Description of Computerized Alerts
Using Intermountain's computerized decision support system infrastructure, 25 authors created a new set of rules in 2004 to monitor the liver transplant patients' laboratory results. The decision support system logic activated whenever data saved to the EHR involved selected study results on patients enrolled in the study protocol. To enroll in the study protocol, the patient's unique identifier was added to the protocol ‘patient list’ (▶). A message log application integrated with the Intermountain EHR delivered the alerts to a generic electronic in-box that was accessible to all members of the liver transplant team. Each liver transplant clinician signed-on individually but could view and manage alerts for all liver transplant patients. The list of alerts could be sorted by severity, date, patient name, and type of alert, and was updated in real-time as new alerts were generated. The clinicians divided responsibility for patients using the first letter of the patient's last name, but provided cross-coverage when needed.
Figure 1.
Decision support system for the liver transplant laboratory alerts.

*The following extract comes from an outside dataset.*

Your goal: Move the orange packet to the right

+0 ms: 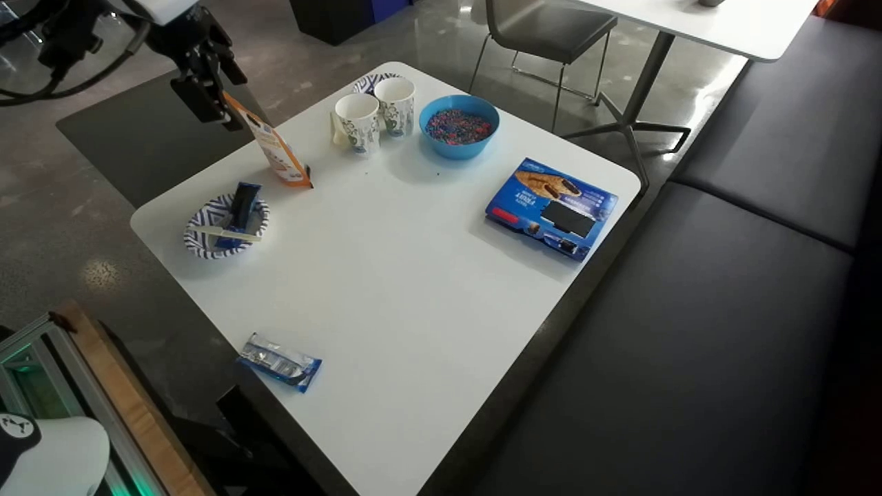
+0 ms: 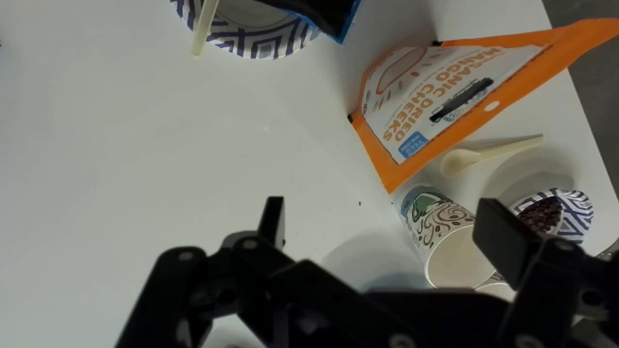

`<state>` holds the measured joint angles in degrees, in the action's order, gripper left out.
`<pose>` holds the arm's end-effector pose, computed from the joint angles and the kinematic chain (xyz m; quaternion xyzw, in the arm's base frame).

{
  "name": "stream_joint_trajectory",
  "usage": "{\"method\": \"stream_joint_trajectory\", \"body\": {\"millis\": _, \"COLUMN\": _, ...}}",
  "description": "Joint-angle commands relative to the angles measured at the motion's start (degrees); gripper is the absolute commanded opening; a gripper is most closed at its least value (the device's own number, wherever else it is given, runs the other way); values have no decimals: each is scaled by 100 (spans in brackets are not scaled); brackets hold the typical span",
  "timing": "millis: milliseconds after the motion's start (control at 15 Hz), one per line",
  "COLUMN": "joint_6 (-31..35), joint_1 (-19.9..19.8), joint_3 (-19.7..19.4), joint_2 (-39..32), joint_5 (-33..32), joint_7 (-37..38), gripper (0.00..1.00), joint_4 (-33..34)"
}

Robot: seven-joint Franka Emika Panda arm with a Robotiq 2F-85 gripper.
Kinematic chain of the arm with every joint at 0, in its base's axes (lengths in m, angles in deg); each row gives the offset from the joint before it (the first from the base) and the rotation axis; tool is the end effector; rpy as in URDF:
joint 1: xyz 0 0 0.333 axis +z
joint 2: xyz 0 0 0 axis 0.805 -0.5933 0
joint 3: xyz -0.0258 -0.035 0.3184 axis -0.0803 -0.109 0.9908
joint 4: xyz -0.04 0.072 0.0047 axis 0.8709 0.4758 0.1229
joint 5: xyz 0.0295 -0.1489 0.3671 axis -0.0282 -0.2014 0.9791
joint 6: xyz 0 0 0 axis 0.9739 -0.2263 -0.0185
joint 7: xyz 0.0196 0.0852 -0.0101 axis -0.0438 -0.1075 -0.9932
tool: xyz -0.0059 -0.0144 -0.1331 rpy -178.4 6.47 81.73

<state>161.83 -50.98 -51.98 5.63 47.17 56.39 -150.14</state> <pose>0.4526 0.1283 0.3607 -0.9358 0.3347 -0.0910 0.0626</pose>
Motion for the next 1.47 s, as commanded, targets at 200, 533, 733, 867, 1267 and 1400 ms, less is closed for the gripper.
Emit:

The liver transplant team defined the logic in the liver transplant protocol. Alerts notified the clinicians when any creatinine result or immunosuppression drug (tacrolimus, cyclosporin A, or sirolimus) level was reported for a liver transplant patient. The alerts also: 1) specified if a new creatinine result represented an acute elevation or increasing trend in creatinine of 0.3 mg/dL or more; 2) specified whether tacrolimus levels were within, above, or below the target range defined by the physicians, based on the time since transplantation; 3) identified abnormal potassium and magnesium values; 4) included the date of transplantation and the time since transplantation; 5) indicated if the patient was currently hospitalized; and 6) identified patients overdue for creatinine or immunosuppression drug level testing (▶).
Table 1.
Table 1 Logic Used to Trigger the Overdue Alerts for the Liver Transplant Patients
Time since Transplant |
||||
---|---|---|---|---|
0 - < 3 months | 3 - < 6 months | 6 mo – < 4 years | > = 4 years | |
Routine lab testing schedule | At least weekly | Every 2 weeks | Every month | Every 3 months |
Alert if it has been at least ____ since last result | 14 days | 21 days | 45 days | 120 days |
Repeat overdue alert every ___days after the initial alert until new lab result obtained | 3 days | 3 days | 14 days | 14 days |
Note: For example, patients that underwent transplantation during the previous three to six months are expected to get their blood tested every two weeks. If a patient had no new immunosuppression drug level for 21 days (i.e., two weeks and a seven-day buffer), then an “overdue for immunosuppression drug level” alert was triggered. Alerts continued to be delivered every 3 days until a new result was saved to the EHR. The same logic applied for creatinine results.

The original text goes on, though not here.